CHAPTER 5 : You are hated me

55 17 0
                                    

Tuan Anderson sudah pergi beberapa saat yang lalu setelah melihat anak-anak berbaris masuk ke dalam Digest House diiringi dentingan piano yang suaranya mengalun merdu dari ruangan  yang jendelanya tampak terbuka dan segera memulai sesi pembelajaran mereka.

Aku menatap Ana. Kami sedang duduk sambil bertatapan di atas sofa besar di ruangan luas yang letaknya persis setelah pintu masuk depan.

Aku Menimbang-nimbang apakah aku akan menyukainya. Tubuhnya besar dan tinggi. Wajahnya lumayan cantik dengan pipi bulat yang tampak memerah, matanya yang berbulu mata gelap segelap rambut hitam di kepalanya menatap tajam kearahku seolah tengah menilaiku juga, bola matanya yang berwarna biru tua seperti Tuan Anderson bergerak cepat berganti-gantian mengamati wajah dan pakaianku, hidungnya mancung, runcing, dan tampak memerah, sedangkan kulitnya berwarna putih pucat seperti kebanyankan orang disini, bibir tipisnya yang berwarna pink pucat dirapatkan seolah hendak menahan perkataan yang akan keluar.

Setelah saling beradu tatap selama beberapa saat, tangannya yang berjari gempal meraih kamus ditanganku.

Dua orang wanita dewasa lain mendekat, salah satunya kukenali sebagai wanita yang tadi pagi memandikanku dan wanita yang satunya lagi tidak kukenali. Wanita yang tidak kukenali tersebut menatap dengan ekspresi penuh keheranan di sisi kananku sambil berbicara pada Ana.
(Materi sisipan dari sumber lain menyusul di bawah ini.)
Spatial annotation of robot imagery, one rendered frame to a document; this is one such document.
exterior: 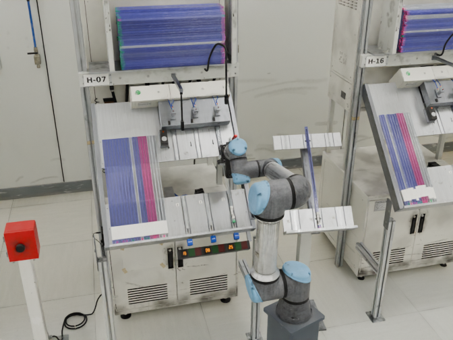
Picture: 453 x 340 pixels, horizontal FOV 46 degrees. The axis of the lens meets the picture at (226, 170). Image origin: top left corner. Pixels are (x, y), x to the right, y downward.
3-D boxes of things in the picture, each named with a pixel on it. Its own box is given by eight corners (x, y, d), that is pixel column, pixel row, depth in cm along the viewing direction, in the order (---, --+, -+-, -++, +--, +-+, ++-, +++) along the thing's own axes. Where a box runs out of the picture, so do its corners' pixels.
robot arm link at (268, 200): (286, 304, 214) (297, 187, 187) (251, 311, 210) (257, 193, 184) (276, 285, 224) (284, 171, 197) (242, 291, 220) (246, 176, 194)
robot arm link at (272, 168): (324, 178, 191) (276, 151, 237) (295, 182, 188) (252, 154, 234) (324, 209, 194) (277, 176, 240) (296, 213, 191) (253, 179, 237)
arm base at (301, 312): (319, 315, 223) (321, 296, 218) (291, 329, 215) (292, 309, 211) (296, 295, 234) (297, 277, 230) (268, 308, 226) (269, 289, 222)
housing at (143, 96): (226, 106, 278) (230, 94, 265) (131, 114, 268) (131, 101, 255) (223, 92, 281) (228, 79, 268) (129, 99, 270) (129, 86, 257)
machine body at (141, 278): (237, 304, 311) (238, 212, 284) (115, 324, 296) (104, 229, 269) (214, 243, 368) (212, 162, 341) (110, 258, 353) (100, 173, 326)
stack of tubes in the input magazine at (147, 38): (226, 63, 261) (226, 7, 250) (121, 70, 251) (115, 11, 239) (220, 57, 272) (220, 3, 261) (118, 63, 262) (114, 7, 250)
"Astaga, dia memang tampak berbeda, tapi kenapa dia kecil sekali? Apa pula yang dia pakai di atas kepalanya itu?."

"Anna, aku harus segera menjahitkan pakaian baru untuknya, Mr. Killick bahkan membelikan dia 2 gulungan besar kain katun berkualitas bagus dari Rodella dan berkeras agar aku tutup mulut pada Mrs. Killick karena dia juga telah menyelundupkan beberapa gulungan benang wol dari Greenkot untuk merajut pakaian hangatnya," ujar Susan menimpali sambil membentangkan tali panjang berwarna kuning berkali-kali di bagian tertentu pada tubuhku.

"Berdiri yang lurus!."

Dia berbicara sambil membentakku, aku tidak tahu apa yang dia katakan tapi jelas dia masih sangat marah padaku.

"Ambilkan pena dan kertas dari atas mejaku Hannah, kita akan lihat apakah kita bisa memahami apa yang sedang dia pikirkan dalam kepala kecilnya itu."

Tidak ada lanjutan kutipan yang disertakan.